Live No Lies by John Mark Comer will be one of my favorite books of 2021. I’m sure of that. I don’t know of anyone else currently writing with this much insight into the human condition, our culture, and how the gospel addresses the two. Live No Lies looks at the three enemies of the soul: the devil, the flesh, and the world; and gives very practical ways to combat those enemies and ultimately find life following Jesus.
The prologue begins with the story of The War of The Worlds radio broadcast. I won’t spoil it for you if you don’t know the story. I’m not going to lie. I was hooked at the prologue and could not put down this book. It is so relevant to the age we’re living in, but the thing is it’s relevant to the human condition no matter the time period.
Comer structures the book around what he calls the three enemies of the soul: the world, the flesh, and the devil. There’s an underlying war or battle motif, but just to be clear this isn’t a angry rant about the apocalypse. Nor is it a political book focused on “us” versus “them.” Comer makes that clear from outset.
But hear me loud and clear: Our war against the three enemies of the soul is not a war of guns and bombs. It’s not against other people at all. It’s a war on lies. And the problem is less that we tell lies and more that we live them; we let false narratives about reality into our bodies, and they wreak havoc in our souls.
Part one will likely be the hardest pill to swallow for non-believers and skeptics in our culture. Why? Part one deals with the devil, who the Bible calls the father of lies. Contemporary society will largely laugh that off as superstition. Comer recognizes that some people will be cynical about this, and he asks for those people to suspend disbelief for a moment. He goes on to brilliantly discuss the power of ideas, reality, and truth.
The thesis of Live No Lies is—
The devil’s primary stratagem to drive the soul and society into ruin is deceptive ideas that play to disordered desires, which are normalized in a sinful society.

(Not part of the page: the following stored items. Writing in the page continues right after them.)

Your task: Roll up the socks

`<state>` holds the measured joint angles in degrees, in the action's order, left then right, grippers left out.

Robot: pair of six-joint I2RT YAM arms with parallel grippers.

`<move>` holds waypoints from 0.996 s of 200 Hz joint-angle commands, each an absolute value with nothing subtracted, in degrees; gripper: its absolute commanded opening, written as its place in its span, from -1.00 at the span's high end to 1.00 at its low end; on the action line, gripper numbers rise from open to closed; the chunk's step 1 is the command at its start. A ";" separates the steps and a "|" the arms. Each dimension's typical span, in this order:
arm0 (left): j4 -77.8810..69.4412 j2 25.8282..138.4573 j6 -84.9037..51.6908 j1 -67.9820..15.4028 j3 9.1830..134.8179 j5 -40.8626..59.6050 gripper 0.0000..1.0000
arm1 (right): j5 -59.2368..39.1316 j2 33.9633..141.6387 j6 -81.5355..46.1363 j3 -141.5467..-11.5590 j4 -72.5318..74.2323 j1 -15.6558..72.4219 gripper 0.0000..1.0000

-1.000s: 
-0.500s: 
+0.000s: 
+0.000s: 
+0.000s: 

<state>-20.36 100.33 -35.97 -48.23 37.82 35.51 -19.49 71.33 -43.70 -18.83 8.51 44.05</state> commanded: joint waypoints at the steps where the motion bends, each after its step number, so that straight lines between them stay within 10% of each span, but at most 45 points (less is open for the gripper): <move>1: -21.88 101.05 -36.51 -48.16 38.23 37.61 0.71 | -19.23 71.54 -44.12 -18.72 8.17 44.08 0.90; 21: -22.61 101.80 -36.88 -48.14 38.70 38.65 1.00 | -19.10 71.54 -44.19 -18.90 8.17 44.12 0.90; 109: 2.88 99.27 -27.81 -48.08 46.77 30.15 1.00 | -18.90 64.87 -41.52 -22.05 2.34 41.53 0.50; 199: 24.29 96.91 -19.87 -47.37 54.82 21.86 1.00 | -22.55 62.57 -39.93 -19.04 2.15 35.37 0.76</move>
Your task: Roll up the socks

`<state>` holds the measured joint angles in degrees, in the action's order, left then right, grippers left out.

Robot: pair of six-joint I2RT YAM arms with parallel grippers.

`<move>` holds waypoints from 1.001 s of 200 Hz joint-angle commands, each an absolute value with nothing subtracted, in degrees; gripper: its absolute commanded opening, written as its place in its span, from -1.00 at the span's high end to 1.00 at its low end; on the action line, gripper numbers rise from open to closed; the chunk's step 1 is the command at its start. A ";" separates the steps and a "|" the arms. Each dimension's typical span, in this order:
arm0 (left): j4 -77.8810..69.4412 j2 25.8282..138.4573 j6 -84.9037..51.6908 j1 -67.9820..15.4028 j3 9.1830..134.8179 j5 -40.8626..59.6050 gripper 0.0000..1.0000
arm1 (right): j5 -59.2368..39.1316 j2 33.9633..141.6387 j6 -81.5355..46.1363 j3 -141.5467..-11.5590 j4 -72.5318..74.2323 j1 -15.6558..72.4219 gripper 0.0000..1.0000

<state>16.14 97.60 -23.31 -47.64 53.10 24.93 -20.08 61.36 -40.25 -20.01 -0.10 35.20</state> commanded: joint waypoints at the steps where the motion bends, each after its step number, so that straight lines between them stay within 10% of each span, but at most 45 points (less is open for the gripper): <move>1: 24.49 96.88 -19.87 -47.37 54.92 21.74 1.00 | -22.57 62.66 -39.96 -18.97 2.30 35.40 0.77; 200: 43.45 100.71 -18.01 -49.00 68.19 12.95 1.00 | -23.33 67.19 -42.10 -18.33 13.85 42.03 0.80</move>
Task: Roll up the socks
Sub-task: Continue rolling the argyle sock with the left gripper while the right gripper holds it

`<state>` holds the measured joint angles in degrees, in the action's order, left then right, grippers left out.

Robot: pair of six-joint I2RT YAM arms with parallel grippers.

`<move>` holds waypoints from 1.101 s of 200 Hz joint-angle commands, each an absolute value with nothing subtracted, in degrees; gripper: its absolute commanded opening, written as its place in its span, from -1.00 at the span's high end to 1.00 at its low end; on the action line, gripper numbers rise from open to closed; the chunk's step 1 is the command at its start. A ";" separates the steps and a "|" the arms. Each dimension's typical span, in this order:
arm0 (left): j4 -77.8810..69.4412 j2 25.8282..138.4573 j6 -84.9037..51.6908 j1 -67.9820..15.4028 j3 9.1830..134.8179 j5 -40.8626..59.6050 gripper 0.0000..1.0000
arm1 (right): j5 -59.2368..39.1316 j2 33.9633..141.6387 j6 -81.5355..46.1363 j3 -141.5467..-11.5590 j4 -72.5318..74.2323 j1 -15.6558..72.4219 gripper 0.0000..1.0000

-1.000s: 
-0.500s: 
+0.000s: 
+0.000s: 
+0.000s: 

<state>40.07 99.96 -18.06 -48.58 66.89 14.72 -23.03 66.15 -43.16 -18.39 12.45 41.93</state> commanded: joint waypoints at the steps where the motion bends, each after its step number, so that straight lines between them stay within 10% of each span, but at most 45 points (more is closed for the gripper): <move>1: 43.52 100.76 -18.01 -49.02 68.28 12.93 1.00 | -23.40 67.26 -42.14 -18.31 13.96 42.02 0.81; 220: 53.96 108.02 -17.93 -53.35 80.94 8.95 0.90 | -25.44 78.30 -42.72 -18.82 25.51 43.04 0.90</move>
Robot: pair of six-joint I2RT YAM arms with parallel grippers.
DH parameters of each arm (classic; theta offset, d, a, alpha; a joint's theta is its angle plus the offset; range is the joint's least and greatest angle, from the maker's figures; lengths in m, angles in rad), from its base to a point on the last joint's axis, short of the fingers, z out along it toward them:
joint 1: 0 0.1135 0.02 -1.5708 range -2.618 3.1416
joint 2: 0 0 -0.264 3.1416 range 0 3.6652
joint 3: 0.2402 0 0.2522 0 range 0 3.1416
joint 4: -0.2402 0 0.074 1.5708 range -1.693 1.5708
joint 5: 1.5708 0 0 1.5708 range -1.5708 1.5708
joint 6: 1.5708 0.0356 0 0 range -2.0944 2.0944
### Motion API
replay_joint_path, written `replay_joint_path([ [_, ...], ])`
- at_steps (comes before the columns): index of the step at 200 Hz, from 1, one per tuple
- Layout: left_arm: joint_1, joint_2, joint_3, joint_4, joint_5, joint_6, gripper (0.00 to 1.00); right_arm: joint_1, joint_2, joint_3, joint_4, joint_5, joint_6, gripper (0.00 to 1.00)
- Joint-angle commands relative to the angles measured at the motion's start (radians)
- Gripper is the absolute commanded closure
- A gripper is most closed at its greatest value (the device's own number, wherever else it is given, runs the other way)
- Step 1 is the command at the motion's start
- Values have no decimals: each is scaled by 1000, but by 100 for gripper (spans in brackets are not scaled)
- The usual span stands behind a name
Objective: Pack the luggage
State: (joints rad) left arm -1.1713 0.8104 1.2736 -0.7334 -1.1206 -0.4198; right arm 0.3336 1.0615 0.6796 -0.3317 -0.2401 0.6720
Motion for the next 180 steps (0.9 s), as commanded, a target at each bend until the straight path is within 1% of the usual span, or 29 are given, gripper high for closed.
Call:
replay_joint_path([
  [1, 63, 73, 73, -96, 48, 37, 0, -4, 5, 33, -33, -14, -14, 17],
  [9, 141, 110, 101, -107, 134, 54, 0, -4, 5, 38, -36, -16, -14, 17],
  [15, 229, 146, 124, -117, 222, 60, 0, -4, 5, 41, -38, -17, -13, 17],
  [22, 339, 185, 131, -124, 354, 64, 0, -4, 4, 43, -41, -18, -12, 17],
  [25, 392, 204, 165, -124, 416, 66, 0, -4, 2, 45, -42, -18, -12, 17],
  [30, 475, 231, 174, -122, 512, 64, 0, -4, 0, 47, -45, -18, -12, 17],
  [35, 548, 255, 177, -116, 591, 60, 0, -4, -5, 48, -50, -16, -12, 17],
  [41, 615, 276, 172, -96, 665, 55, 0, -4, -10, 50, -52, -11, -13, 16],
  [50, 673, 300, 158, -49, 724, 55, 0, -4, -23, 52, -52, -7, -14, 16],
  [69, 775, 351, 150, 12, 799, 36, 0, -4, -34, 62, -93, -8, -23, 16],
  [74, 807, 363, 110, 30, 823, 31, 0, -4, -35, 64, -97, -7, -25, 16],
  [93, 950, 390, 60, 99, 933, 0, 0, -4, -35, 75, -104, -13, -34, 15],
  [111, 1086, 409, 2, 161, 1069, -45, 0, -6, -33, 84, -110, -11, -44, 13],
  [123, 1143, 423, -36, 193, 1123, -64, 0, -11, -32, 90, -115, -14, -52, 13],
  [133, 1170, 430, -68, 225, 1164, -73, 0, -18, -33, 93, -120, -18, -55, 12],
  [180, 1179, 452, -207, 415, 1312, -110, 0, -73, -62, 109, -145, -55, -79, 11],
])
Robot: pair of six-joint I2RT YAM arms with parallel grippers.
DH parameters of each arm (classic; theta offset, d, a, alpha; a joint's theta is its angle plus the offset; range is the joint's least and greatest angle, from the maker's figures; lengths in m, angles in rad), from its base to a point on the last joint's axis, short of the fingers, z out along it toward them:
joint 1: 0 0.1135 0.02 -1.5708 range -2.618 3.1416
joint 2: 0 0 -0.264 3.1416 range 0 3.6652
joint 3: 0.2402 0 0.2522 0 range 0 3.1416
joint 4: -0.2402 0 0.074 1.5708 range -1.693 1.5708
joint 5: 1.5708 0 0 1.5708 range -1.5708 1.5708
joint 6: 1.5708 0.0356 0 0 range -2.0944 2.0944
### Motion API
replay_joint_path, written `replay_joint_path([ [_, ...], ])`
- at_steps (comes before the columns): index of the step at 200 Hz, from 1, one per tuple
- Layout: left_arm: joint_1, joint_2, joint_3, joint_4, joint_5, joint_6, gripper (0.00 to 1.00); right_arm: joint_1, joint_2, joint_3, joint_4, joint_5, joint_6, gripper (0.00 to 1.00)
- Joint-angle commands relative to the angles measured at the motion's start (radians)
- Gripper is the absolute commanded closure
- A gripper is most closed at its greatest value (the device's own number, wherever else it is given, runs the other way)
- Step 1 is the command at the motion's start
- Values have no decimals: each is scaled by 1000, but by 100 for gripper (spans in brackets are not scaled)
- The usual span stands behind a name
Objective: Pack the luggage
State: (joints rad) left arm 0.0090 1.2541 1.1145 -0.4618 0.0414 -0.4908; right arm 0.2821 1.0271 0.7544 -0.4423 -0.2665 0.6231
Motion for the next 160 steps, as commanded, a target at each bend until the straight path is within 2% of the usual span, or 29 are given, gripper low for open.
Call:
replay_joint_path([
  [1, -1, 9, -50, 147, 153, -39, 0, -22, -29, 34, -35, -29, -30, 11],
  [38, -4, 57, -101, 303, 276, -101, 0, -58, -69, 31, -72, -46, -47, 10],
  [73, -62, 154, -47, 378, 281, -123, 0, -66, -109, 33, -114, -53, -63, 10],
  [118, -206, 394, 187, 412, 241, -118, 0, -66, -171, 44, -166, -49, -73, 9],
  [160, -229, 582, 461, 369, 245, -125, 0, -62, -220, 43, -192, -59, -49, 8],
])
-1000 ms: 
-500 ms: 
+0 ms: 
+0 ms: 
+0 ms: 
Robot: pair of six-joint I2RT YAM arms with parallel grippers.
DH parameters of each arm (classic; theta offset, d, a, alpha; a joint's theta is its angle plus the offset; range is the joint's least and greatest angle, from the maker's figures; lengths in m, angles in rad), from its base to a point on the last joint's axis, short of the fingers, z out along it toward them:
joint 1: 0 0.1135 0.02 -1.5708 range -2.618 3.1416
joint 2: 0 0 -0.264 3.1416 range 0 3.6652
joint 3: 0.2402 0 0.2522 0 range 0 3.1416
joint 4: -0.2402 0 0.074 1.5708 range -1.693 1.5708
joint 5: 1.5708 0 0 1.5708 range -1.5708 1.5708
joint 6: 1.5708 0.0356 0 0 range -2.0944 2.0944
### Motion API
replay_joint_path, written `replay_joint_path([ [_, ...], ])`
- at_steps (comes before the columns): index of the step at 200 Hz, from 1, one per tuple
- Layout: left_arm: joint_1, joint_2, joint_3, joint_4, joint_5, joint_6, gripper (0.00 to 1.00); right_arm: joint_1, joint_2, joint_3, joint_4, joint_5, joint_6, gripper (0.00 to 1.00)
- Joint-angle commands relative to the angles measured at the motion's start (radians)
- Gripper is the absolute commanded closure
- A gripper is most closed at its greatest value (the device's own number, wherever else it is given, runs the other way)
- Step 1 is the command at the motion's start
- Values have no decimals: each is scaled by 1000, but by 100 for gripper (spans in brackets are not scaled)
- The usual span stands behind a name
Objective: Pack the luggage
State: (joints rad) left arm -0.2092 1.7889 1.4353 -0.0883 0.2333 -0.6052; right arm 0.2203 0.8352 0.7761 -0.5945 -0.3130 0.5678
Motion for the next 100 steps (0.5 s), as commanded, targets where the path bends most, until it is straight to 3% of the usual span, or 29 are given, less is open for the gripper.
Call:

Certainly everyone can see how ideology and arguments over what is true and false have wreaked havoc in the western world in the the last few years. As Comer puts it— “It’s a war between truth and lies.” The devil is on a disinformation campaign.
Comer writes, “We sin because we believe a lie about what will make us happy.” That lie plays to our flesh, which just wants to have a feel-good life full of adventure, romance, sex, and material things. None of those things actually set us free or give us a sense of peace, which leads to part 2 of Live No Lies.
Part 2 deals with the flesh. Comer gives a great example of standing in the checkout line in a grocery store. I’m paraphrasing— on one side, you have the magazines with photoshopped models in bathing suits and male actors who look like they’ve aged well. On the other side, you have magazines with delicious looking cakes on the cover and super-sized candy bars. We’re caught between these conflicting desires and temptations. The lie is we can have both and be “authentic.”
Comer states that “our strongest desires are not our deepest desires.” For example, I want to raise my children well and be a good, loving father. At the same time, I want to come home from work and have “me time” to binge watch Netflix until bedtime. Even though that seems like a silly example, that temptation to satisfy myself is strong.
Comer argues that our deepest desire is actually not to satisfy our flesh, even though that is a strong temptation and lies tell us that will make us happy. He writes:
I’ve never read an obituary that said, “He really got a lot out of his Tinder subscription.” Or “This girl knew how to eat, drink, and be merry.” Much less “This guy’s commitment to sneakers was inspiring.” Of course not. When people die, we honor and celebrate the best parts of their character. Love, sacrifice, loyalty to family and friends, humility, joy, compassion. All of which required their denial of fleshly desires.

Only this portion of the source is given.